Task objective |
When a line in the listing below contains the word "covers", return a copy of that line.
● ● ● ● ●
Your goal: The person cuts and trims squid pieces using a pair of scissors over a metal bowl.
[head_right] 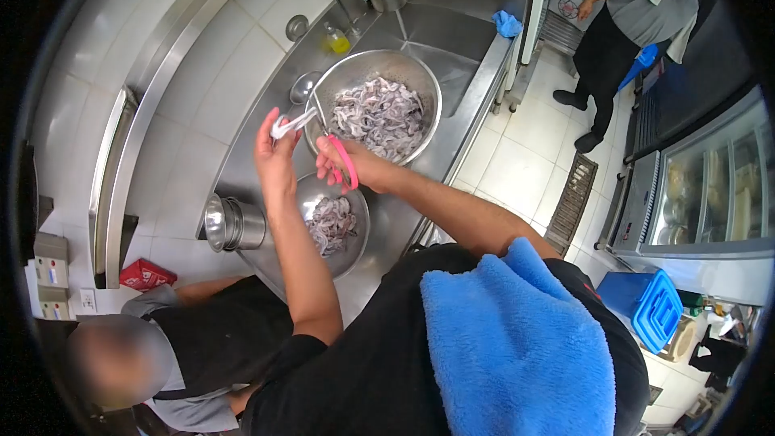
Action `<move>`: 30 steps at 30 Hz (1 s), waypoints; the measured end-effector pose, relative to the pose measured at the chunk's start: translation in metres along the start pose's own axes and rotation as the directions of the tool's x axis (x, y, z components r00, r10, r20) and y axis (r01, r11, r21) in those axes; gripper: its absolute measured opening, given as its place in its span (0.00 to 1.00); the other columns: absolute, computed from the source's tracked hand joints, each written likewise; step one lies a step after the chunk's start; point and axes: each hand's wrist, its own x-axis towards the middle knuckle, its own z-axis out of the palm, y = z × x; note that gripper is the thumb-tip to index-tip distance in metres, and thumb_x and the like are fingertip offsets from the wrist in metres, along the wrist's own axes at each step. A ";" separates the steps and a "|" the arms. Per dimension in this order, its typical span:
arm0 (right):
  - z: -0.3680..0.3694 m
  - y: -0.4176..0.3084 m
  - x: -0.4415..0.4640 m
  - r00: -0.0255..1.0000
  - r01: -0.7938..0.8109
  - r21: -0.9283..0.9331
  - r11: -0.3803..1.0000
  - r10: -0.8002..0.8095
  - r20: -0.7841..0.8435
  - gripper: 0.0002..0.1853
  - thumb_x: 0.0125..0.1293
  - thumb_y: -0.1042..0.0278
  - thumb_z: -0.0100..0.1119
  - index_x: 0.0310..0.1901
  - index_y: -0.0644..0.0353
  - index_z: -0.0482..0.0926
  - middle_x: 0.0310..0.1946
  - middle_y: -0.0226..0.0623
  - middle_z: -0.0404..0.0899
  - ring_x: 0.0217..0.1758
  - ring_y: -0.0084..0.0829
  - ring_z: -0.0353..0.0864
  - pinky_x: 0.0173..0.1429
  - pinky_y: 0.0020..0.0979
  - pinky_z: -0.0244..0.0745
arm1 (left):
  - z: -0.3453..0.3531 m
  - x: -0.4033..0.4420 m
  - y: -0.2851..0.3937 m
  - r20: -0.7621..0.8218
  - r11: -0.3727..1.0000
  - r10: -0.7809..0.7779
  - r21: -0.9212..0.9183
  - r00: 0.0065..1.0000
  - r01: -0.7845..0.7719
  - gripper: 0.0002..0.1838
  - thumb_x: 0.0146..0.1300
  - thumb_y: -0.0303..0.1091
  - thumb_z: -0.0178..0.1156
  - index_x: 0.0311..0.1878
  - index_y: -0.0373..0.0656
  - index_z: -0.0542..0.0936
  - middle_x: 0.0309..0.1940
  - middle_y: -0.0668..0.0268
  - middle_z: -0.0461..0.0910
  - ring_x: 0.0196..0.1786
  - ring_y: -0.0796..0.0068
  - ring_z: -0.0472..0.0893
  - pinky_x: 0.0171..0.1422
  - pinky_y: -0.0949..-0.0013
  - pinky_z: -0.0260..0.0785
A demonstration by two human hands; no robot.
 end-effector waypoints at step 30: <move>0.042 0.070 -0.034 0.868 -0.377 -0.046 0.925 0.370 0.330 0.48 0.69 0.12 0.37 0.32 0.60 0.80 0.26 0.33 0.82 0.21 0.22 0.77 0.24 0.25 0.70 | -0.093 -0.168 -0.071 0.217 0.706 -0.213 0.709 0.953 -0.004 0.17 0.85 0.40 0.47 0.49 0.34 0.77 0.39 0.55 0.76 0.44 0.58 0.79 0.52 0.58 0.69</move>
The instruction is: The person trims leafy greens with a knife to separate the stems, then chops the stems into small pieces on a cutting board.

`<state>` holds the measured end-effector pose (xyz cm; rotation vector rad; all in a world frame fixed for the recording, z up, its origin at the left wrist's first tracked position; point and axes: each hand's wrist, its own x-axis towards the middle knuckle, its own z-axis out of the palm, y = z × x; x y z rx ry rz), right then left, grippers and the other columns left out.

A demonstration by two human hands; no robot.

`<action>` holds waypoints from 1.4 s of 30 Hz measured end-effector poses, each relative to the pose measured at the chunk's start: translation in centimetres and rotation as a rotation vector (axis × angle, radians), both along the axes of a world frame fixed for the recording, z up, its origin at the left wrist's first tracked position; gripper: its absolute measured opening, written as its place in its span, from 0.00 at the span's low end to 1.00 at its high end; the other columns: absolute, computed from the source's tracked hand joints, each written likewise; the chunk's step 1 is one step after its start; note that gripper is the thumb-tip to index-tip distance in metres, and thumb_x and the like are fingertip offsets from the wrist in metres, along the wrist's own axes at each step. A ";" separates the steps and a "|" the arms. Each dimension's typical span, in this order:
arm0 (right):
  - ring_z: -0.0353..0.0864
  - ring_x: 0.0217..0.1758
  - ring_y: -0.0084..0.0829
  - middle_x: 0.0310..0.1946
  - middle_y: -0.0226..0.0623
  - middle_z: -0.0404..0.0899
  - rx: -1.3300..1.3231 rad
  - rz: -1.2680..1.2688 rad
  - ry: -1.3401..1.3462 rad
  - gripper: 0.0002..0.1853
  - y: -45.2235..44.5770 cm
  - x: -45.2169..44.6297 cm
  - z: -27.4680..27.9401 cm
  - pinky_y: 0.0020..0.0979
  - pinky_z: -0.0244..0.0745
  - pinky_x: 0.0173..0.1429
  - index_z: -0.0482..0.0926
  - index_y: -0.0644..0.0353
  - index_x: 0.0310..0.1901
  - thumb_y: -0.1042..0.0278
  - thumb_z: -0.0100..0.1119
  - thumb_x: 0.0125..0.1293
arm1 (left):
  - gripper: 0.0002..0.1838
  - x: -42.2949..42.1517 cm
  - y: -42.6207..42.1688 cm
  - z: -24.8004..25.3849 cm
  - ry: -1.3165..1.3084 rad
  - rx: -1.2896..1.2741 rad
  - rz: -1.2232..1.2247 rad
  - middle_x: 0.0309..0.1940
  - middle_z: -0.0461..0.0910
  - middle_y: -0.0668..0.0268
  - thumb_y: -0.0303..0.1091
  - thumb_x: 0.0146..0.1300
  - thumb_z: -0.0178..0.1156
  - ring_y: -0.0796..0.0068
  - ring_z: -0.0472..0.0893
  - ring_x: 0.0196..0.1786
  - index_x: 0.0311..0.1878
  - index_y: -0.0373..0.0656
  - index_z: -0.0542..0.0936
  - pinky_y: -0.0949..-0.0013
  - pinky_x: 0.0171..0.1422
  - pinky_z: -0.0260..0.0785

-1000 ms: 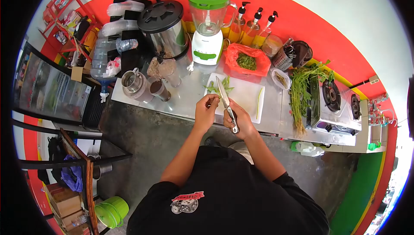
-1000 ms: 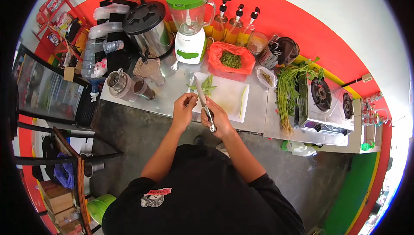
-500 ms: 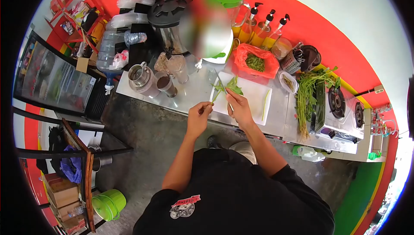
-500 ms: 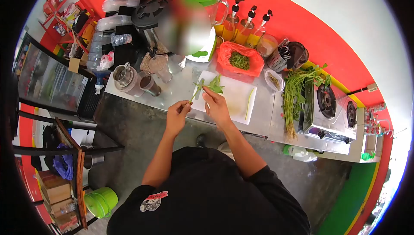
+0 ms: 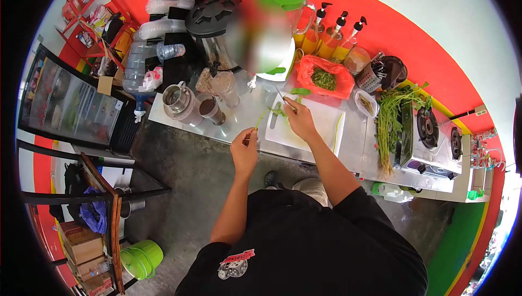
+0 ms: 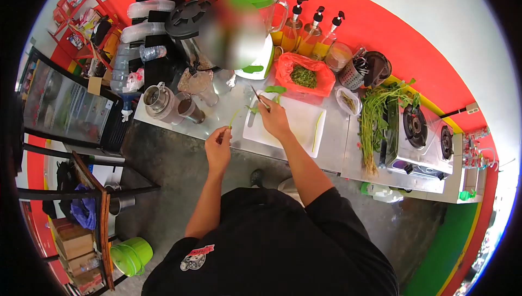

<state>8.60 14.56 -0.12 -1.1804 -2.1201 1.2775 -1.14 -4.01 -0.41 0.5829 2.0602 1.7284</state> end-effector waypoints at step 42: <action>0.60 0.15 0.17 0.15 0.25 0.66 -0.549 -0.483 0.370 0.21 2.6 23.7 -3.2 0.24 0.56 0.21 0.78 0.67 0.59 0.57 0.48 0.81 | 0.13 14.4 19.7 -6.3 0.528 -0.431 -0.551 0.48 0.84 0.59 0.31 0.59 0.70 0.54 0.81 0.52 0.47 0.42 0.85 0.55 0.55 0.75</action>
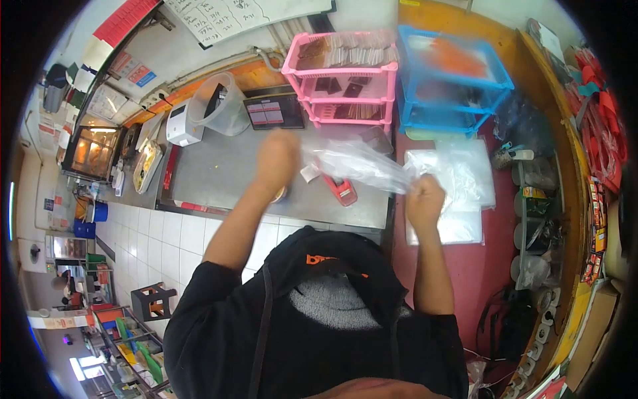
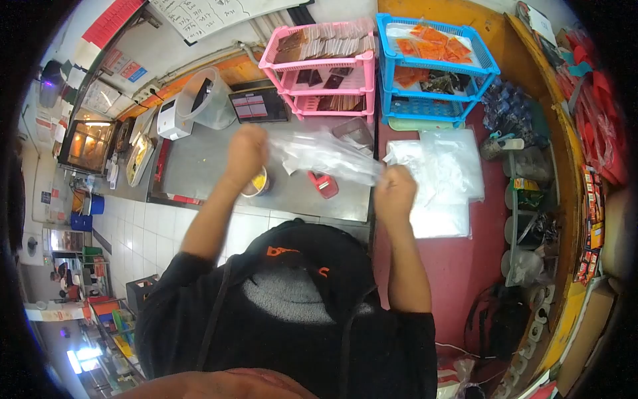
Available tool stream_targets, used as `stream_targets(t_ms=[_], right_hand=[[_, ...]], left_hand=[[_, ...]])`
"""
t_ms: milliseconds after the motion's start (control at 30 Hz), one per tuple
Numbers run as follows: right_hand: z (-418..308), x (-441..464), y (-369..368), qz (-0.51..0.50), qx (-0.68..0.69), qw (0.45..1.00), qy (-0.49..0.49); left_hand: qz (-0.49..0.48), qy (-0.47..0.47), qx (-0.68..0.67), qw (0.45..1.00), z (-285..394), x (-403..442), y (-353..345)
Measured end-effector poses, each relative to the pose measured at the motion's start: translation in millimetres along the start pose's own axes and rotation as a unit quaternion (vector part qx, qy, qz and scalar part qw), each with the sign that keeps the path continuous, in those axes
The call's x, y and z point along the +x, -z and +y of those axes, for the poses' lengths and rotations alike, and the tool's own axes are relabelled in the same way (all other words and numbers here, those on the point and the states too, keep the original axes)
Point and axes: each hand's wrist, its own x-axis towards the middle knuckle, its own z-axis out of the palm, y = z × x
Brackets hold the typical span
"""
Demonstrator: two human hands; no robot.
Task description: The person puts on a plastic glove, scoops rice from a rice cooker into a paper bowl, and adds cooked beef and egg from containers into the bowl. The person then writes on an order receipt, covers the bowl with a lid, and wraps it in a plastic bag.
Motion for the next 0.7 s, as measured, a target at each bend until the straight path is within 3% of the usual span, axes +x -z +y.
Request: stream_targets(t_ms=[33, 67, 100, 167, 233, 267, 300, 333, 367, 433, 467, 567, 633, 667, 700], right_hand=[[10, -3, 8, 0.043, -0.028, 0.998, 0.025], [7, 0, 27, 0.024, -0.082, 0.996, -0.037], [6, -3, 32, -0.011, -0.112, 0.993, -0.041], [12, -14, 29, -0.047, -0.240, 0.968, 0.050], [-20, -4, 14, 0.027, -0.286, 0.952, 0.104], [-34, -1, 0, 0.030, -0.243, 0.960, 0.138], [-47, 2, -15, 0.031, -0.200, 0.964, 0.170], [-62, 10, -30, -0.007, -0.190, 0.966, 0.174], [-69, 19, -39, -0.044, -0.180, 0.967, 0.177], [-49, 34, -44, -0.066, -0.173, 0.975, 0.123], [-47, 43, -43, -0.082, -0.163, 0.981, 0.071], [-56, 57, -26, -0.112, -0.114, 0.986, 0.048], [-69, 65, -17, -0.146, -0.067, 0.987, 0.022], [-70, 68, -11, -0.170, 0.006, 0.985, 0.009], [-71, 72, -4, -0.197, 0.079, 0.977, -0.006]], left_hand=[[0.028, 0.007, 0.020, 0.999, -17, 1, 6], [0.022, 0.012, 0.018, 1.000, -23, -1, 14], [0.022, 0.007, 0.022, 0.999, -25, 0, 24], [0.023, -0.001, 0.027, 0.999, -18, 10, 42], [-0.022, 0.076, 0.003, 0.997, -1, 19, 56], [-0.023, 0.076, 0.002, 0.997, 10, 25, 53], [-0.029, 0.016, -0.079, 0.996, 26, 31, 44], [-0.035, -0.044, -0.160, 0.986, 38, 36, 39], [-0.037, -0.045, -0.163, 0.985, 44, 39, 39], [-0.052, -0.117, -0.026, 0.991, 51, 47, 42], [-0.027, -0.091, 0.065, 0.993, 45, 54, 46], [0.060, -0.142, 0.092, 0.984, 71, 44, 47], [-0.157, -0.360, -0.084, 0.916, 106, 21, 28], [-0.154, -0.355, -0.085, 0.918, 99, 17, 15], [-0.232, -0.329, -0.049, 0.914, 87, 14, -4]])
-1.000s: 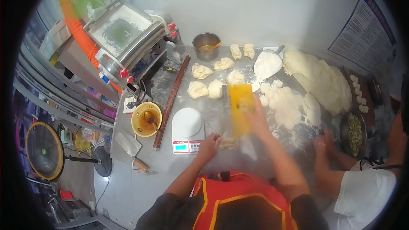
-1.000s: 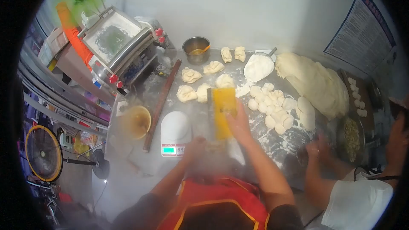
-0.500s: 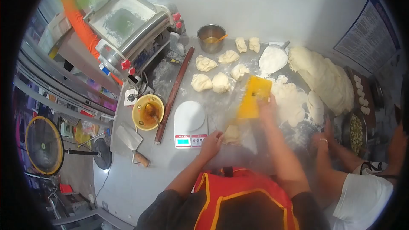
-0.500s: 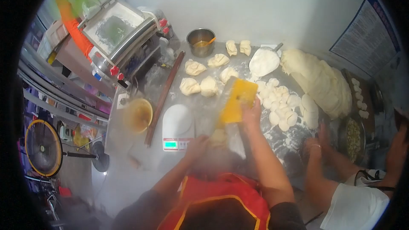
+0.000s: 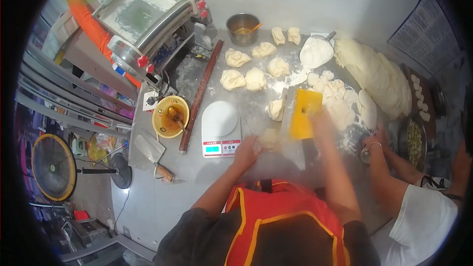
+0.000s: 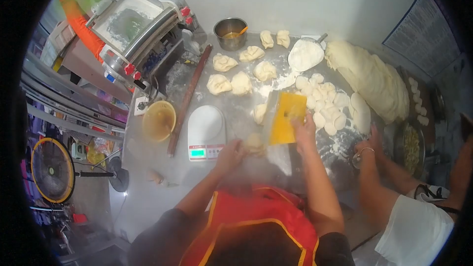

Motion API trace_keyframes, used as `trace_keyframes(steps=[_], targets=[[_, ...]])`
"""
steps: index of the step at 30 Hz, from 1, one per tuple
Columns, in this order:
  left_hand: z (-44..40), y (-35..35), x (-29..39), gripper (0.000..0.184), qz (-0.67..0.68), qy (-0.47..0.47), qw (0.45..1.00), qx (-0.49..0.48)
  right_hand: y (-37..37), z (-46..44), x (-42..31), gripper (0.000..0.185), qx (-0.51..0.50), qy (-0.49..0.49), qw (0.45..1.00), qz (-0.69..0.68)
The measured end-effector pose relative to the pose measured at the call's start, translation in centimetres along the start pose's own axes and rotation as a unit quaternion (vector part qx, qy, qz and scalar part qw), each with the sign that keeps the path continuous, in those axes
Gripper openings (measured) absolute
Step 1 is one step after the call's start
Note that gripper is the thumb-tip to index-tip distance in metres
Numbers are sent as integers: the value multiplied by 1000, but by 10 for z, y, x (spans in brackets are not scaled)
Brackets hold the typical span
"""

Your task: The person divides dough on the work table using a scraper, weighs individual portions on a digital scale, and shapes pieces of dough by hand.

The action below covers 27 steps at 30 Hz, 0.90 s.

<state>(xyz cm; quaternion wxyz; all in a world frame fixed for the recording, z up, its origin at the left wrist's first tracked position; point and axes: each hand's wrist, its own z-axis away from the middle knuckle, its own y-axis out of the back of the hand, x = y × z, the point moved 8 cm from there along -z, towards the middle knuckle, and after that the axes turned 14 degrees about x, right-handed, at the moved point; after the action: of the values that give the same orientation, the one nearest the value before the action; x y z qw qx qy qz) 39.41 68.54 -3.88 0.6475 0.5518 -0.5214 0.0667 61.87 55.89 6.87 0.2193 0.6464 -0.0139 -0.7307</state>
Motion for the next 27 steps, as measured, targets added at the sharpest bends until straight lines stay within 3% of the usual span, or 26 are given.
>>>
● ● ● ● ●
Expected answer |
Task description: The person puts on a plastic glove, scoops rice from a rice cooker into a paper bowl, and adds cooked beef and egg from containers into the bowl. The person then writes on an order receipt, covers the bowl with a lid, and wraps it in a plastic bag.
The action below covers 27 steps at 30 Hz, 0.90 s.

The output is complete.